──────── Data segment ────────

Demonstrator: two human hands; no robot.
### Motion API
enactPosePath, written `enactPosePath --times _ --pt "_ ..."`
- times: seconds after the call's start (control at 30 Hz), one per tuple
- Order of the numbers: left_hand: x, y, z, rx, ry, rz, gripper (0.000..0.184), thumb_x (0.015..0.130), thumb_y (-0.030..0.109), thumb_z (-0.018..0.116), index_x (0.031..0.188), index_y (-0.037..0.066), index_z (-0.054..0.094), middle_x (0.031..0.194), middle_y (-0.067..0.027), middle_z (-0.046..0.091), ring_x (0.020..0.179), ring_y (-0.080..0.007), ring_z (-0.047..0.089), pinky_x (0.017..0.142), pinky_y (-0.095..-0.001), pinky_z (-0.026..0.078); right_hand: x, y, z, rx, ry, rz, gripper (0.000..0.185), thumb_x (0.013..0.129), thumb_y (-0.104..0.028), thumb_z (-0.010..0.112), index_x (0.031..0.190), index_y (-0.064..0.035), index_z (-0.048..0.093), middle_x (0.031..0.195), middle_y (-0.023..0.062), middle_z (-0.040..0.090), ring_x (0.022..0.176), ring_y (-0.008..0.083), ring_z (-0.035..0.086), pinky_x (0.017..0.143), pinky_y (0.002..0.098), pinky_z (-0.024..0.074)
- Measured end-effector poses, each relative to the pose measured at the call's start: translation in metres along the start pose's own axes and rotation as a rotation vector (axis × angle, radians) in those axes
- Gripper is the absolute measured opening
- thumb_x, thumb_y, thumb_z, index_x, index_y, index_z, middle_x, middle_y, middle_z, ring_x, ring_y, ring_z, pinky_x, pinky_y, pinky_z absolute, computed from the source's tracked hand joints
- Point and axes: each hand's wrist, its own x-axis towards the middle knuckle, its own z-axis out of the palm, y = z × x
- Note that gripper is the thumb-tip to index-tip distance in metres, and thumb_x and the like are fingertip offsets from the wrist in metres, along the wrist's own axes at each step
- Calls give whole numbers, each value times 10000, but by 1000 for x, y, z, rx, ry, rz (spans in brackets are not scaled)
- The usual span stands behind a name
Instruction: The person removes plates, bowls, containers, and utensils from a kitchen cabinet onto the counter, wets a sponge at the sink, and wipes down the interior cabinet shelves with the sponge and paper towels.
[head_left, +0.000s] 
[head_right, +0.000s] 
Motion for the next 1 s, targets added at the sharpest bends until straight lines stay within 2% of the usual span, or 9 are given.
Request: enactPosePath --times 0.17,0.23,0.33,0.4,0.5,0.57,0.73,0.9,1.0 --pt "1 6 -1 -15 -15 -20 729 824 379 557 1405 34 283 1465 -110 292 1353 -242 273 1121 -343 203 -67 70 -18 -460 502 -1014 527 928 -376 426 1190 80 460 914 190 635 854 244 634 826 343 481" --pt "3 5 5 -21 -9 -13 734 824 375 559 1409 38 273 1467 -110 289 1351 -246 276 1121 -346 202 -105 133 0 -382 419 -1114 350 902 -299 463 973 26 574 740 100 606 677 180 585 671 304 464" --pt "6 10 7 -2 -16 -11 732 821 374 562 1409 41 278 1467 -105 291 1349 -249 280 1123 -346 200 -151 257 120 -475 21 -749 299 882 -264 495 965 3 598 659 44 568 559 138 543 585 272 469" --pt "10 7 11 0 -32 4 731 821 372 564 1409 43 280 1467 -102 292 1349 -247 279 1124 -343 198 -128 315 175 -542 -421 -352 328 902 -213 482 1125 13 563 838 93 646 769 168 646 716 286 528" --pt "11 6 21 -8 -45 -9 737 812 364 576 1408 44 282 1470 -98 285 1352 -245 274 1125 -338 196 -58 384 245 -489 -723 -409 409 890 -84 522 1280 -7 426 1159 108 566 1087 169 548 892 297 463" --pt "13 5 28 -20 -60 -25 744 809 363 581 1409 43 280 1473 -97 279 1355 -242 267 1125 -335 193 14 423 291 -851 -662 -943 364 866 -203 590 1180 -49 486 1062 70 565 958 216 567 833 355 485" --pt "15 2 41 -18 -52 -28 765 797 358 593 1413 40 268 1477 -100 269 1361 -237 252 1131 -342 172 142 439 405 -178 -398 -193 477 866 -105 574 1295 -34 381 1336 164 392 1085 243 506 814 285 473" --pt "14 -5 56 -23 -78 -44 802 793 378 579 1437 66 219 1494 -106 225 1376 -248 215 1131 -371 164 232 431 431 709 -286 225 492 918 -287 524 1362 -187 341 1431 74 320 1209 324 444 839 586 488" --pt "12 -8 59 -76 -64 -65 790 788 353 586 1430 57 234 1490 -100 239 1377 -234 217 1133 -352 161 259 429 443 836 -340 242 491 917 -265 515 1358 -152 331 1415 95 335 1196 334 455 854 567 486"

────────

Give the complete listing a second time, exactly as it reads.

* **Answer below**
Demonstrator: two human hands; no robot.
### Motion API
enactPosePath, written `enactPosePath --times _ --pt "_ ..."`
- times: seconds after the call's start (control at 30 Hz), one per tuple
- Order of the numbers: left_hand: x, y, z, rx, ry, rz, gripper (0.000..0.184), thumb_x (0.015..0.130), thumb_y (-0.030..0.109), thumb_z (-0.018..0.116), index_x (0.031..0.188), index_y (-0.037..0.066), index_z (-0.054..0.094), middle_x (0.031..0.194), middle_y (-0.067..0.027), middle_z (-0.046..0.091), ring_x (0.020..0.179), ring_y (-0.080..0.007), ring_z (-0.047..0.089), pinky_x (0.017..0.142), pinky_y (-0.095..-0.001), pinky_z (-0.026..0.078); right_hand: x, y, z, rx, ry, rz, gripper (0.000..0.185), thumb_x (0.013..0.129), thumb_y (-0.104..0.028), thumb_z (-0.010..0.112), index_x (0.031..0.190), index_y (-0.064..0.035), index_z (-0.048..0.093), middle_x (0.031..0.195), middle_y (-0.023..0.062), middle_z (-0.040..0.090), ring_x (0.022..0.176), ring_y (-0.008..0.083), ring_z (-0.035..0.086), pinky_x (0.017..0.143), pinky_y (0.002..0.098), pinky_z (-0.024..0.074)
- Measured end-effector poses, each relative to the pose measured at the call's start: translation in metres along the start pose's own axes and rotation as a rotation vector (axis × angle, radians) in those axes
- Gripper is the absolute measured opening
- thumb_x, thumb_y, thumb_z, index_x, index_y, index_z, middle_x, middle_y, middle_z, ring_x, ring_y, ring_z, pinky_x, pinky_y, pinky_z absolute, computed from the source's tracked hand joints
- Point and axes: each hand's wrist, its own x-axis towards the middle knuckle, its own z-axis out of the palm, y = z × x
- Note that gripper is the thumb-tip to index-tip distance in metres, and thumb_x and the like are fingertip offsets from the wrist in metres, along the wrist's own axes at each step
- Calls give whole numbers, each value times 10000, but by 1000 for x, y, z, rx, ry, rz (spans in brackets are not scaled)
- The usual span stands behind a name
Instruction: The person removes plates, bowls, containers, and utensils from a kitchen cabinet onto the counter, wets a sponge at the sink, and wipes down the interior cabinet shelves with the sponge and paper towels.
[head_left, +0.000s] 
[head_right, +0.000s] 
Motion for the next 1 s, targets added at the sharpest bends until straight lines stay within 2% of the usual span, or 9 are given.
Request: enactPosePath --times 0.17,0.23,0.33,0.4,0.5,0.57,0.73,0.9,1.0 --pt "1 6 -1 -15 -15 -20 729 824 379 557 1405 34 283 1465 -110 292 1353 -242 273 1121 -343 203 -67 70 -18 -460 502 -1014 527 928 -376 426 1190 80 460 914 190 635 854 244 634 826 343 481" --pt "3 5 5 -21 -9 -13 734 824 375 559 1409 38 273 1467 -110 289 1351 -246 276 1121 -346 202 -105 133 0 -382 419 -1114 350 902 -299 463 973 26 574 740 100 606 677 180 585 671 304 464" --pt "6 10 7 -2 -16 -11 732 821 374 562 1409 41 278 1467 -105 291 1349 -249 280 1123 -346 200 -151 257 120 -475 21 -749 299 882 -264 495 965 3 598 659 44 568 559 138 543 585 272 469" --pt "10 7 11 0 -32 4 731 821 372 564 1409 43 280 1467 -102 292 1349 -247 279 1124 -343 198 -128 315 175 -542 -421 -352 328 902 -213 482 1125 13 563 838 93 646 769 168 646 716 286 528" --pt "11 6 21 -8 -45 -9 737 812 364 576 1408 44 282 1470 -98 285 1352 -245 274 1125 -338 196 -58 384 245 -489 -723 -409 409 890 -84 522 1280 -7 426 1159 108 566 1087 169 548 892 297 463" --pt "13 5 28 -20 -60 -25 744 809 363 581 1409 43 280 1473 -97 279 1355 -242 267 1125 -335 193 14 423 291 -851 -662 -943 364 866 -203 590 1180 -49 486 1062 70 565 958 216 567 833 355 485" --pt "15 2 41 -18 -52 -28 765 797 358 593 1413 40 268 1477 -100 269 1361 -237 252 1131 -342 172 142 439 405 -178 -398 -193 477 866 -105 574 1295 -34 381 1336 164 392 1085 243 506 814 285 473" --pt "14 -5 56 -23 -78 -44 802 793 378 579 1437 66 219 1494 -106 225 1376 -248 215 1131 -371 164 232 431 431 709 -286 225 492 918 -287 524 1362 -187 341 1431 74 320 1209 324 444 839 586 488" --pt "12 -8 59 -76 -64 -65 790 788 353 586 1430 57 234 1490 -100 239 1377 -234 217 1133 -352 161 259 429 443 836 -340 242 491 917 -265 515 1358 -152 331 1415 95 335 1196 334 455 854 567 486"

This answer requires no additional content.